TASK GOAL:
Up to and including the line with "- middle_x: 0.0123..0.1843", reproduce the listing below exactly, beginning at its first line.

────────────────

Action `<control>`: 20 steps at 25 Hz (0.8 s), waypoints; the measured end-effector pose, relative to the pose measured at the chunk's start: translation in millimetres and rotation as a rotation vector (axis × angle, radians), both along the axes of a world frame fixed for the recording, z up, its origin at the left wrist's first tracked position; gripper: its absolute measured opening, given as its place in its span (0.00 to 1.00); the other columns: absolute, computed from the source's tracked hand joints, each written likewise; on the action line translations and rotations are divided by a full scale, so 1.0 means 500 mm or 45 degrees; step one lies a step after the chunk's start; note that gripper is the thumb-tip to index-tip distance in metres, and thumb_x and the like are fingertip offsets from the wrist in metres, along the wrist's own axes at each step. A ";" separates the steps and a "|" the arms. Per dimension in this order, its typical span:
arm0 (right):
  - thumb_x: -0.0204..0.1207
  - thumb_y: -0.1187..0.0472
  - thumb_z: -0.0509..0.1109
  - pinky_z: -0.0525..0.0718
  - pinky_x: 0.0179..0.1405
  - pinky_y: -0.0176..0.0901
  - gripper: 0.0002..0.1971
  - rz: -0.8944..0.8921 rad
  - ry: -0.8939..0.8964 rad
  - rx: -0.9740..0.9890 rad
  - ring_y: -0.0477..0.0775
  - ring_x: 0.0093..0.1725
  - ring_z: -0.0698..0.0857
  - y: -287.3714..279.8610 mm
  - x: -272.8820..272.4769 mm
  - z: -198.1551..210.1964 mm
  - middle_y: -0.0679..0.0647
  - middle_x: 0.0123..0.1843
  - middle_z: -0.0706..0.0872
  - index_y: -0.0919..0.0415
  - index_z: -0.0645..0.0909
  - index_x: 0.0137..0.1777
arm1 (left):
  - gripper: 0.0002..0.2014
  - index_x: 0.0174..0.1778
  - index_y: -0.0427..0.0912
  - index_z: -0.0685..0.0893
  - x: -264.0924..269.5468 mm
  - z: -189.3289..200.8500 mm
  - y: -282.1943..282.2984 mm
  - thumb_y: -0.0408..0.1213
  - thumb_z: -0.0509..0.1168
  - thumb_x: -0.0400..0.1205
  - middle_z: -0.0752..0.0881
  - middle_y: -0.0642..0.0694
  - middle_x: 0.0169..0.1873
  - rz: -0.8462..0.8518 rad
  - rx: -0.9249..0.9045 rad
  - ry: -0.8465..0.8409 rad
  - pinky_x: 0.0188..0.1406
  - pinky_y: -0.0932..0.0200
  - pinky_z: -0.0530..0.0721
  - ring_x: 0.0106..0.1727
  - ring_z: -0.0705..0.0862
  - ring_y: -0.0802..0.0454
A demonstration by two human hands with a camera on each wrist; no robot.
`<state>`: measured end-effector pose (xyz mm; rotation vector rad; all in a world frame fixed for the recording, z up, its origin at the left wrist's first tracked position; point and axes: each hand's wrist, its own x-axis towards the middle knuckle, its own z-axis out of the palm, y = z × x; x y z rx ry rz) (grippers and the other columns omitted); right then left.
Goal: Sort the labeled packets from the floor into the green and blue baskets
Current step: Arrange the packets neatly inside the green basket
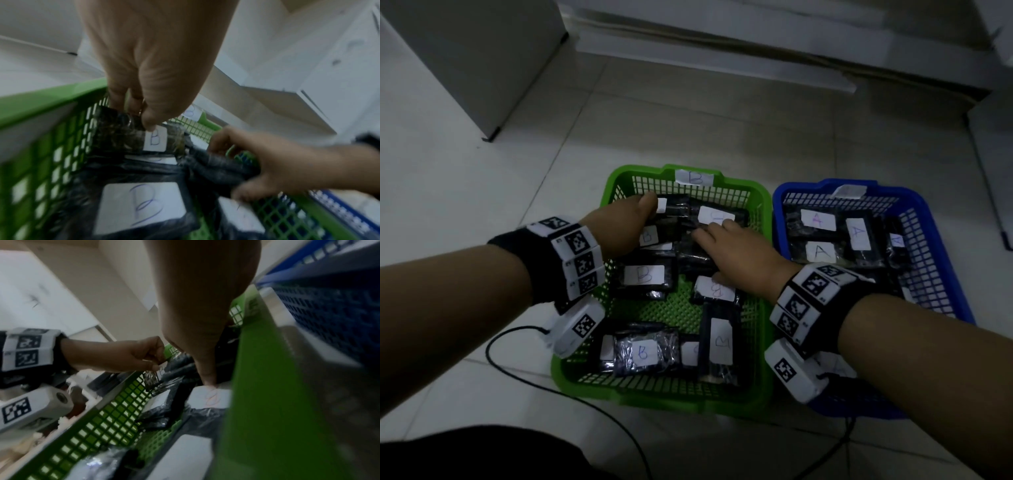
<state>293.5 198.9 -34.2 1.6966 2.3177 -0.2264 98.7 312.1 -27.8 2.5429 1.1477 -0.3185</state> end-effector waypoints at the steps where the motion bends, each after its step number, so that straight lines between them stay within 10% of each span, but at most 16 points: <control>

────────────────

OUTPUT:
Action `<control>`: 20 steps at 25 Hz (0.8 s), waypoints; the measured end-effector pose, relative to the pose measured at the chunk's start: translation in millimetres and rotation as a rotation vector (axis × angle, radians), both along the axes of a world frame fixed for the recording, z up, its origin at the left wrist's first tracked position; gripper: its absolute measured opening, given as its place in its span (0.00 to 1.00); the other columns: absolute, computed from the source's tracked hand joints, each written likewise; on the action line translations and rotations are divided by a full scale, so 1.0 means 500 mm or 45 degrees; step one lies a step after the chunk's start; note that gripper is the thumb-tip to index-tip distance in metres, and thumb_x and the like are fingertip offsets from the wrist in metres, along the wrist's own axes at each step. A ";" separates the steps and a "|" the arms. Per dimension in this order, its typical span:
arm0 (right):
  - thumb_x: -0.0204..0.1207
  - thumb_y: -0.1187..0.0472
  - thumb_z: -0.0509..0.1109
  - pinky_z: -0.0525..0.0718
  - pinky_x: 0.0179..0.1405
  - pinky_y: -0.0176..0.0901
  - gripper: 0.0002..0.1971
  - rz: -0.8944..0.8921 rad
  - ry: -0.8939..0.8964 rad
  - rx: -0.9740..0.9890 rad
  - ring_y: -0.0477..0.0775
  - ring_x: 0.0093..0.1725
  - ring_z: -0.0698..0.0857
  - y: -287.3714..279.8610 mm
  - x: -272.8820..272.4769 mm
  - z: -198.1551..210.1964 mm
  - middle_y: -0.0679..0.0647
  - middle_x: 0.0123..0.1843

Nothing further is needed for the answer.